Note: CDP is a Coprocessor Data Operation instruction; since it is not supported by the BASIC assembler, it was not described in Appendix A: ARM assembler.
Applicability: ARM2, ARM3
Care must be taken when writing the Prefetch abort trap handler to allow for an unexpected call due to an undefined instruction.
When an undefined instruction is fetched from the last word of a page, where the next page is absent from memory, the undefined instruction will cause the undefined instruction trap to be taken, and the following (aborted) instructions will cause a prefetch abort trap. One might expect the undefined instruction trap to be taken first, then the return to the succeeding code will cause the abort trap. In fact the prefetch abort has a higher priority than the undefined instruction trap, so the prefetch abort handler is entered before the undefined instruction trap, indicating a fault at the address of the undefined instruction (which is in a page which is actually present). A normal return from the prefetch abort handler (after loading the absent page) will cause the undefined instruction to execute and take the trap correctly. However the indicated page is already present, so the prefetch abort handler may simply return control, causing an infinite loop to be entered.

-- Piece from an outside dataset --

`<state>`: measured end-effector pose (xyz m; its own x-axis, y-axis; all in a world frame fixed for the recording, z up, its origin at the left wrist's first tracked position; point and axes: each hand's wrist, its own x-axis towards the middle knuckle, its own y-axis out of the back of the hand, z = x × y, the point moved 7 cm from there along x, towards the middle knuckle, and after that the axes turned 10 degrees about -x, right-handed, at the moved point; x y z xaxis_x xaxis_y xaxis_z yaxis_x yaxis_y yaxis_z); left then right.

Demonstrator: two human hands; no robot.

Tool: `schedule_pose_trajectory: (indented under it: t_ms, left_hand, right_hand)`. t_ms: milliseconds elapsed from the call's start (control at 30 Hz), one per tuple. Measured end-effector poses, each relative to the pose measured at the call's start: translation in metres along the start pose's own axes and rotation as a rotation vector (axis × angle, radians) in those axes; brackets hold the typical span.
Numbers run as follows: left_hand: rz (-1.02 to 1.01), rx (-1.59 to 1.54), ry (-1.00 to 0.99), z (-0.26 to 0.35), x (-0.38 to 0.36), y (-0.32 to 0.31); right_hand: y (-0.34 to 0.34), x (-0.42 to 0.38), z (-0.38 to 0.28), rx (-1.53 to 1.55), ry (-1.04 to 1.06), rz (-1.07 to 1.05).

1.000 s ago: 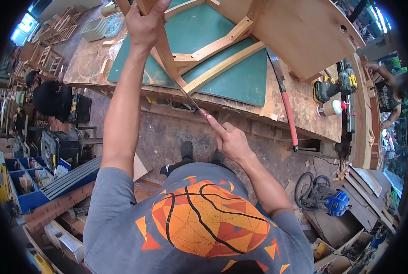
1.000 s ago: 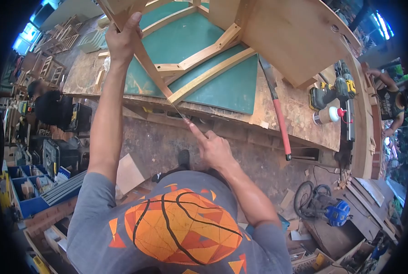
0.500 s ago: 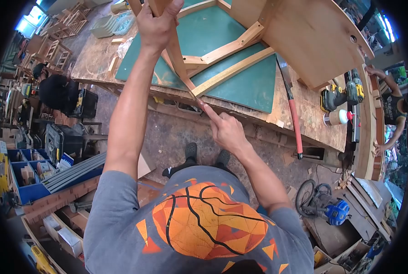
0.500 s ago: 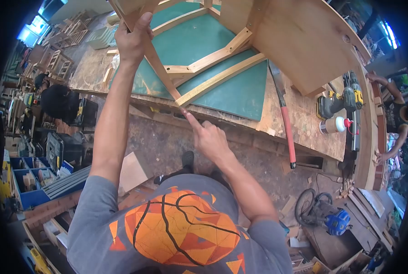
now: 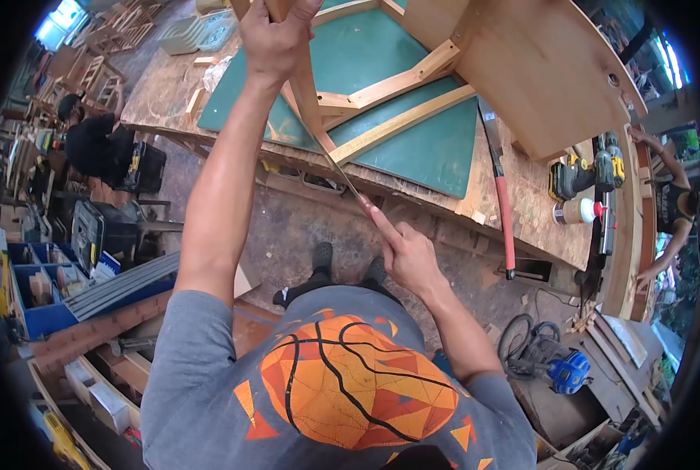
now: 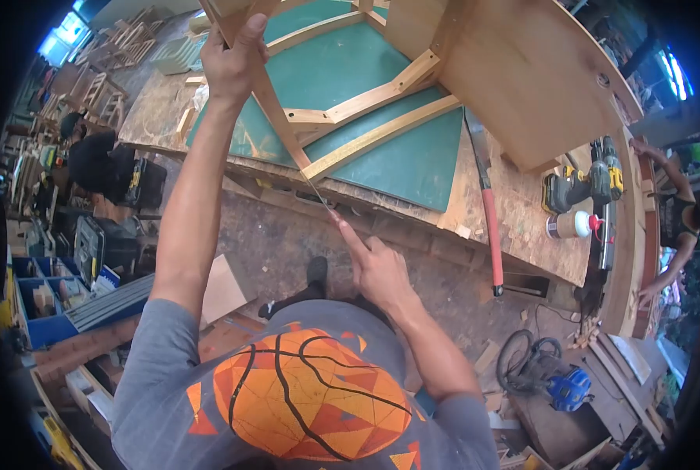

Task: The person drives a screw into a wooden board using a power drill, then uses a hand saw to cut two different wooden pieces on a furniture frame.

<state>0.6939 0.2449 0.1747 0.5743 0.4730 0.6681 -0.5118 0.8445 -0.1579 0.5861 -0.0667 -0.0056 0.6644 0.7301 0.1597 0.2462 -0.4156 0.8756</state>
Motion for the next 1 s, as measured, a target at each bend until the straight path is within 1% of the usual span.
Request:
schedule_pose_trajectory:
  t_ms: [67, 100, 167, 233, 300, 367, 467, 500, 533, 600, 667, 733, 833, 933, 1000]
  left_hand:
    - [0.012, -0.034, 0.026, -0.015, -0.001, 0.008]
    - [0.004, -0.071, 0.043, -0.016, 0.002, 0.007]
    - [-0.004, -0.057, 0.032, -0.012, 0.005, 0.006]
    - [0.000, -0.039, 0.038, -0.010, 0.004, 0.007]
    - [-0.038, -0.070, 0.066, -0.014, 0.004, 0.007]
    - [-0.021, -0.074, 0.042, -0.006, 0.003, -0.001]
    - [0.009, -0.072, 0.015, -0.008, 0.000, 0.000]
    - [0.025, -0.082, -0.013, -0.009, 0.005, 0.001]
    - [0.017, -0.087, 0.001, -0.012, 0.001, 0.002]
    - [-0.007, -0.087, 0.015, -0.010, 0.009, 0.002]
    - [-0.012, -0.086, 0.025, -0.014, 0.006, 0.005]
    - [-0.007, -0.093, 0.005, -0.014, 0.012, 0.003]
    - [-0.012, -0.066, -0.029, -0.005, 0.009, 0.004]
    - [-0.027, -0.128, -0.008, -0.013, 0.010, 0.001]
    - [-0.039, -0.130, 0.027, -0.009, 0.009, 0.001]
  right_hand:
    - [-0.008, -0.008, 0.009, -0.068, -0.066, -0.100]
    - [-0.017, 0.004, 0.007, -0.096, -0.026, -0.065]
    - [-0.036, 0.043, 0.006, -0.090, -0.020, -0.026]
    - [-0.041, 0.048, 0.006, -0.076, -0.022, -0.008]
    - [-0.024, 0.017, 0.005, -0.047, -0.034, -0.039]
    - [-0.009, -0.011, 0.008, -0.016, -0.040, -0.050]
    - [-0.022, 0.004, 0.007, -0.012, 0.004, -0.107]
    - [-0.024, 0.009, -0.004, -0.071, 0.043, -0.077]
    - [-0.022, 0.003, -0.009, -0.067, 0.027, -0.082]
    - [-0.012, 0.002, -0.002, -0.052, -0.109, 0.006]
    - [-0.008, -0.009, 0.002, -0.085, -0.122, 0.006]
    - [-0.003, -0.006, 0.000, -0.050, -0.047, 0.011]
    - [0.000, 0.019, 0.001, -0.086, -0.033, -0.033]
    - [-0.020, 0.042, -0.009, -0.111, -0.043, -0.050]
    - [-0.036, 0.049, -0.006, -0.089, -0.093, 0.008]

Therefore, the prefetch abort handler should check whether the indicated fault is in a page which is actually present, and if so it should suspect the above condition and pass control to the undefined instruction handler. This will restore the expected sequential nature of the execution sequence. A normal return from the undefined instruction handler will cause the next instruction to be fetched (which will abort), the prefetch abort handler will be re-entered (with an address pointing to the absent page), and execution can proceed normally.
Applicability: ARM2, ARM3
The following single instructions and code sequences should be avoided in writing any ARM code.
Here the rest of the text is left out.